Frequently if the trial courts were given, by counsel, the light upon objections that is given to this court, the errors complained of would be avoided, litigants would be spared delays and expense, and justice would be administered speedily. But for the rule requiring specific objections, the litigant whose contest is for delay only could envelop in a general objection a valid point against the offered evidence, and of which the trial court would have no knowledge of the real point against it, and on appeal, when the point is disclosed, an error is found, one which the trial court would not have committed if informed, and delay is secured at the expense of the litigant whose cause is just. To avoid such results the rule of the cases above cited is designed.

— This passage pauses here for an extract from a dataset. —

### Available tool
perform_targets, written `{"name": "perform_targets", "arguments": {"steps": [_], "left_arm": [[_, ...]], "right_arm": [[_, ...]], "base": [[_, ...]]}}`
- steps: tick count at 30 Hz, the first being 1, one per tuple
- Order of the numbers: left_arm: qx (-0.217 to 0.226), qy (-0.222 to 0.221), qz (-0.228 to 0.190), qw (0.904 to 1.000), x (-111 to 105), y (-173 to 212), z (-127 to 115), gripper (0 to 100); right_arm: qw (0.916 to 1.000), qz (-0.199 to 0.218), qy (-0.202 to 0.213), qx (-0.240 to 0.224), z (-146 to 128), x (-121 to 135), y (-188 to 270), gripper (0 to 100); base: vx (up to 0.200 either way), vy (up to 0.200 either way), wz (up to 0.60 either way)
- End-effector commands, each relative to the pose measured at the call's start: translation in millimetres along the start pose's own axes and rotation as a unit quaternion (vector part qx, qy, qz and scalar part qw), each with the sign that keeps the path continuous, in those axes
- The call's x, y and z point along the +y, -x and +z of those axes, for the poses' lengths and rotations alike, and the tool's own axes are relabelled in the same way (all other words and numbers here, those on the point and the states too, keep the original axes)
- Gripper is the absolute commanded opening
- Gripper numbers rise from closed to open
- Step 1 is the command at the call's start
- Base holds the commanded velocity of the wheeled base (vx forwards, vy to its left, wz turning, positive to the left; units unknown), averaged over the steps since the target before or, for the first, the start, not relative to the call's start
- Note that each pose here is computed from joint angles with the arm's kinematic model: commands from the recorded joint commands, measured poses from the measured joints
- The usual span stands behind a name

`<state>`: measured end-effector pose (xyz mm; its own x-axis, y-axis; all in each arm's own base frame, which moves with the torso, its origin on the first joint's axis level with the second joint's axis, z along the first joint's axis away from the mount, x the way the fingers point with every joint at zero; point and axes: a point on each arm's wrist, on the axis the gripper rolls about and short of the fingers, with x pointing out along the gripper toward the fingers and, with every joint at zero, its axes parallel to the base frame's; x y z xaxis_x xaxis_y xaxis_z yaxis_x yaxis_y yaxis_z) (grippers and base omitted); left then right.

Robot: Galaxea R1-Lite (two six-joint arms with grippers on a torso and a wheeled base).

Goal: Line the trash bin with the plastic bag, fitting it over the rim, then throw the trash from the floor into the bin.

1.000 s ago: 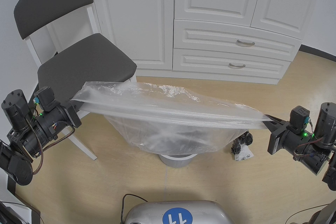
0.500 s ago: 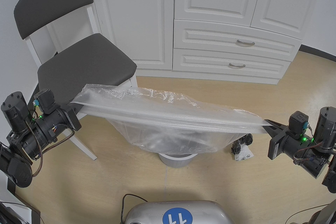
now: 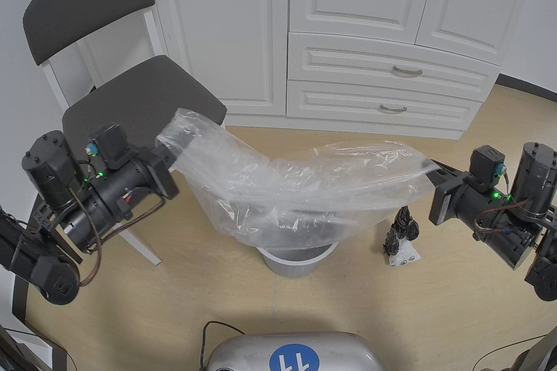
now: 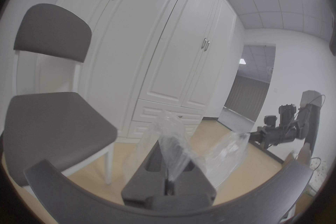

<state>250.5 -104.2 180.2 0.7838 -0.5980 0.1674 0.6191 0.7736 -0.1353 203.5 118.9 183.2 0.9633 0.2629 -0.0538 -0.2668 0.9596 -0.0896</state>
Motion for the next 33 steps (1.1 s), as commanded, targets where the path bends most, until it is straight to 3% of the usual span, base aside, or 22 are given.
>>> {"name": "perform_targets", "arguments": {"steps": [1,3,6,15,20,33], "left_arm": [[-0.003,0.051,-0.045,0.9977,-56.7,-40.2,-32.2,0],[-0.023,0.061,-0.053,0.9964,-74.5,-43.9,-36.0,0],[-0.015,0.068,-0.067,0.9953,-98.4,-41.3,-42.1,0],[0.005,0.079,-0.093,0.9925,-120.1,-37.7,-51.9,0],[0.025,0.085,-0.085,0.9924,-117.3,-46.2,-68.5,0],[0.061,0.098,-0.029,0.9929,-83.8,-80.5,-116.9,0]], "right_arm": [[0.9925,0.058,-0.106,-0.017,-7.8,48.5,-35.7,0],[0.9873,0.068,-0.135,-0.048,-7.7,58.7,-45.2,0],[0.9794,0.092,-0.155,-0.092,-6.6,72.6,-46.4,0],[0.9735,0.138,-0.158,-0.091,-14.4,98.4,-34.2,0],[0.9753,0.141,-0.152,-0.077,-24.3,104.4,-37.6,0],[0.9840,0.113,-0.133,-0.035,-55.8,107.7,-60.2,0]], "base": [[0.000,0.000,0.00],[0.000,0.000,0.00],[0.000,0.000,0.00],[0.000,0.000,0.00],[0.000,0.000,0.00],[0.000,0.000,0.00]]}}
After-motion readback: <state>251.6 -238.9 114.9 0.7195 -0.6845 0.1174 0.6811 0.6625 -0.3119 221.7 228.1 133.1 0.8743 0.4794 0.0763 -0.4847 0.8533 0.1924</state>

As to the fourth point of contention by the appellants, it seems clear that a certified copy of the tax duplicate is *599not proper evidence of the value of the property taxed for purposes other than taxation. Cincinnati, etc., R. R. Co. v. McDougall, 108 Ind. 179. The original list of the property-owner, as against his interests, might, in some cases, be held admissible; but the tax duplicate is not a copy of the list, nor is it a record made by the lister or at his direction. The tax receipts are not declarations of value, and of themselves could give the court or jury no assistance in determining values, neither are they admissions of the payer.

The fourth instruction complained of by the appellants directed the jury to limit the application of the evidence of the condition of the father’s estate to a determination of the one question, as to what was included in the alleged settlement and compromise.

Evidence was introduced by both parties as to the value of the father’s estate, and if it had any possible bearing upon the questions at issue, it was for the purpose pointed out by the court. While we doubt very seriously the admissibility of such evidence, under the issues, yet we are not now considering the admissibility of the evidence; but upon the theory of its admissibility the instruction would have been proper, and certainly would have been fair to the appellant, in guarding the jury from a verdict upon mere prejudice.

We have carefully considered all the evidence, and find that as to the making of the deed in question there is no disagreement between the parties. As to the delivery of the deed, there is a slight difference between the appellant Marquis and the witnesses for the appellees,' but the preponderance in favor of a delivery of the deed is overwhelming. If the verdict is correct upon the evidence, a cause will not be reversed upon an erroneous instruction. Wallace v. Morgan, 23 Ind. 399; Felkner v. Scarlet, 29 Ind. 154; Herbert v. Drew, 32 Ind. 364; *600Evansville, etc., R. R. Co. v. Barbee, 74 Ind. 169; State, ex rel., v. Ruhlman, Exx., 111 Ind. 17; Stevens v. Stevens, 127 Ind. 560; Woods v. Board, etc., 128 Ind. 289; section 658, R. S. 1881; Thornton’s Instructions to Juries, section 204, and authorities there cited.

Filed Mar. 14, 1893; petition for a rehearing overruled June 13,1893.

The judgment of the lower court is in all things affirmed.